In #414424: Introduce Form API #type 'text_format' the text format handling in D7 was fixed and greatly improved. However, one feature of the new system is that the default behavior is to always put the submitted text format in a standalone 'format' property within $form_state['values']. In many cases, this winds up at the top level where it can conflict with other elements on the form.

The main benefit of this approach is that it's the place where a majority of use cases want it to be. Thus, it's more likely that form submit handlers can continue to do things like this when they have text formats in them:

drupal_write_record('some_table', $form_state['values']);

without having to massage $form_state['values'] beforehand.

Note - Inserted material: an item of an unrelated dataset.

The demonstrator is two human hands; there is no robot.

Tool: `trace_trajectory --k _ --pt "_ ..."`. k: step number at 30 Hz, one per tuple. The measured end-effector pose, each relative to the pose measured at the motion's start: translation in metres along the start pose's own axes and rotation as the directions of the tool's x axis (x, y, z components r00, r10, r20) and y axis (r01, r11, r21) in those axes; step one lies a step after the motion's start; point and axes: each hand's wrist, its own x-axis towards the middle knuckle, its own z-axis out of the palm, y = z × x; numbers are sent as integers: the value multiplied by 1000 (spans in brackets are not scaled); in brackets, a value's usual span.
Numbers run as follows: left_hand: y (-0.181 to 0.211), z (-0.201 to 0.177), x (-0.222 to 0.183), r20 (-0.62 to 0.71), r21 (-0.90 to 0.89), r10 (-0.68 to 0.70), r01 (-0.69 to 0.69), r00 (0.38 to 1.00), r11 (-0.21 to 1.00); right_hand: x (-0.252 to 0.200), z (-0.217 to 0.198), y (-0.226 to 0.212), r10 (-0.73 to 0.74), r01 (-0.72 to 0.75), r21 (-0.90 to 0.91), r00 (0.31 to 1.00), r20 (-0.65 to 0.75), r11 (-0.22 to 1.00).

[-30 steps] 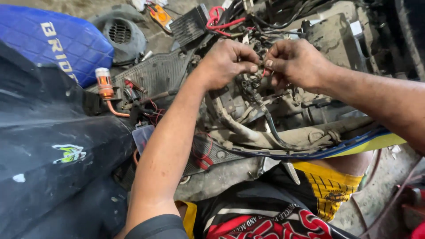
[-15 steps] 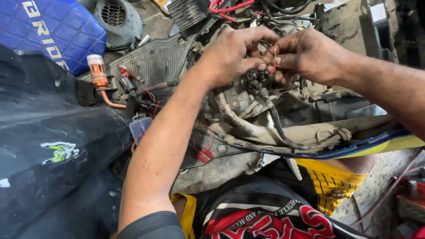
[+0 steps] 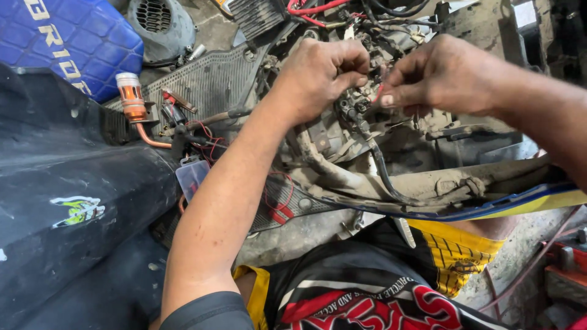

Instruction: Repairing the electrical wiring and engine components of a motorcycle

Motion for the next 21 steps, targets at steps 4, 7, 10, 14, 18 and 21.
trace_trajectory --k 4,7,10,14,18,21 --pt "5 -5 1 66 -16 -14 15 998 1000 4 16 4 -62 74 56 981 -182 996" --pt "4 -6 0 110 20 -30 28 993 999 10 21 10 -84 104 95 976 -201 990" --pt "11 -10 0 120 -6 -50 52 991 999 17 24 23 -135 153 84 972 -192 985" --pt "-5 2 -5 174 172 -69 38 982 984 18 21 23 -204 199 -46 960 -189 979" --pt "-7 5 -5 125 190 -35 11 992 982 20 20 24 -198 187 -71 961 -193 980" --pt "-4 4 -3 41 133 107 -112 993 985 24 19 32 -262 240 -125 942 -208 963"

However, the disadvantage is that anyone who uses hook_form_alter() to add a text-format-enabled textarea onto an existing form has to find, read, and completely understand this code comment in the PHP Doc of filter_process_format():

+ * If multiple text format-enabled elements are required on the same level of
+ * the form structure, modules can set custom #parents on the original element.
+ * Alternatively, the #after_build may be unset through a subsequent #process
+ * callback.

This is really easy to get wrong, even in very simple uses of hook_form_alter(). For example, code like this:

/**
 * Implements hook_form_FORM_ID_alter().
 */
function mymodule_form_block_add_block_form_alter(&$form, &$form_state) {
  $form['mymodule_extra_field'] = array(
    '#type' => 'text_format',
    '#title' => 'Whatever',
  );
  $form['#submit'][] = 'mymodule_custom_submit_function';
}

looks fine, and from the perspective of the module author will work fine; on the form they will get a new textarea with text format selector attached, and in their submit handler will receive $form_state['values']['mymodule_extra_field'] storing the entered text, and $form_state['values']['format'] storing the chosen text format.

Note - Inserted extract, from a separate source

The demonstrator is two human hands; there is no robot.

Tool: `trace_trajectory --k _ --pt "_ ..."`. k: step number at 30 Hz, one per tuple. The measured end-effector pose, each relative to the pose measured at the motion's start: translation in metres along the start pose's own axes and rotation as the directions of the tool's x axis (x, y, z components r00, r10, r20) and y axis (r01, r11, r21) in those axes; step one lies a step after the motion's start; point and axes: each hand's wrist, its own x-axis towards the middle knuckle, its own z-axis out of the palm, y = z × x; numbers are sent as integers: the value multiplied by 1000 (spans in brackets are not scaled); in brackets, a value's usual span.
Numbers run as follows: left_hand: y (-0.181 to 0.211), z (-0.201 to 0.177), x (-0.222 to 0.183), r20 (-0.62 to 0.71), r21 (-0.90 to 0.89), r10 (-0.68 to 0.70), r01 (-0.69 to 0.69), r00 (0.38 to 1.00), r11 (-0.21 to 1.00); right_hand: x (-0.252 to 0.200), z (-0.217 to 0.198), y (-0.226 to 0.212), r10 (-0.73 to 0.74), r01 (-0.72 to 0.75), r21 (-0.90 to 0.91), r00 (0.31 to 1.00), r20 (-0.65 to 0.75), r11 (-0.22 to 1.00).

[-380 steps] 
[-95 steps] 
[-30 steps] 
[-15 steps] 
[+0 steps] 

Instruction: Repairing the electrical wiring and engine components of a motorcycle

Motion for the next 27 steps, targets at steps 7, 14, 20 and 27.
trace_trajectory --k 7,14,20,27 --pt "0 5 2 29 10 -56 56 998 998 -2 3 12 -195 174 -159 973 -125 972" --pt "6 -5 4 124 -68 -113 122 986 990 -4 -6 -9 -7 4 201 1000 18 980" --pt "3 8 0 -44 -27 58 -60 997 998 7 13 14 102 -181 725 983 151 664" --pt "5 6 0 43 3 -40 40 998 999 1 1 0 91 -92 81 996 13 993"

However, this code actually leads to a major problem. The selected text format for this new element will additionally clobber and replace the one selected for the custom block body (which also appears on that form). When the form is saved, the custom block body will therefore be silently assigned the incorrect text format, which is a critical bug and in some cases a security issue. I think it is very difficult for the module author to track this down unless they know about it.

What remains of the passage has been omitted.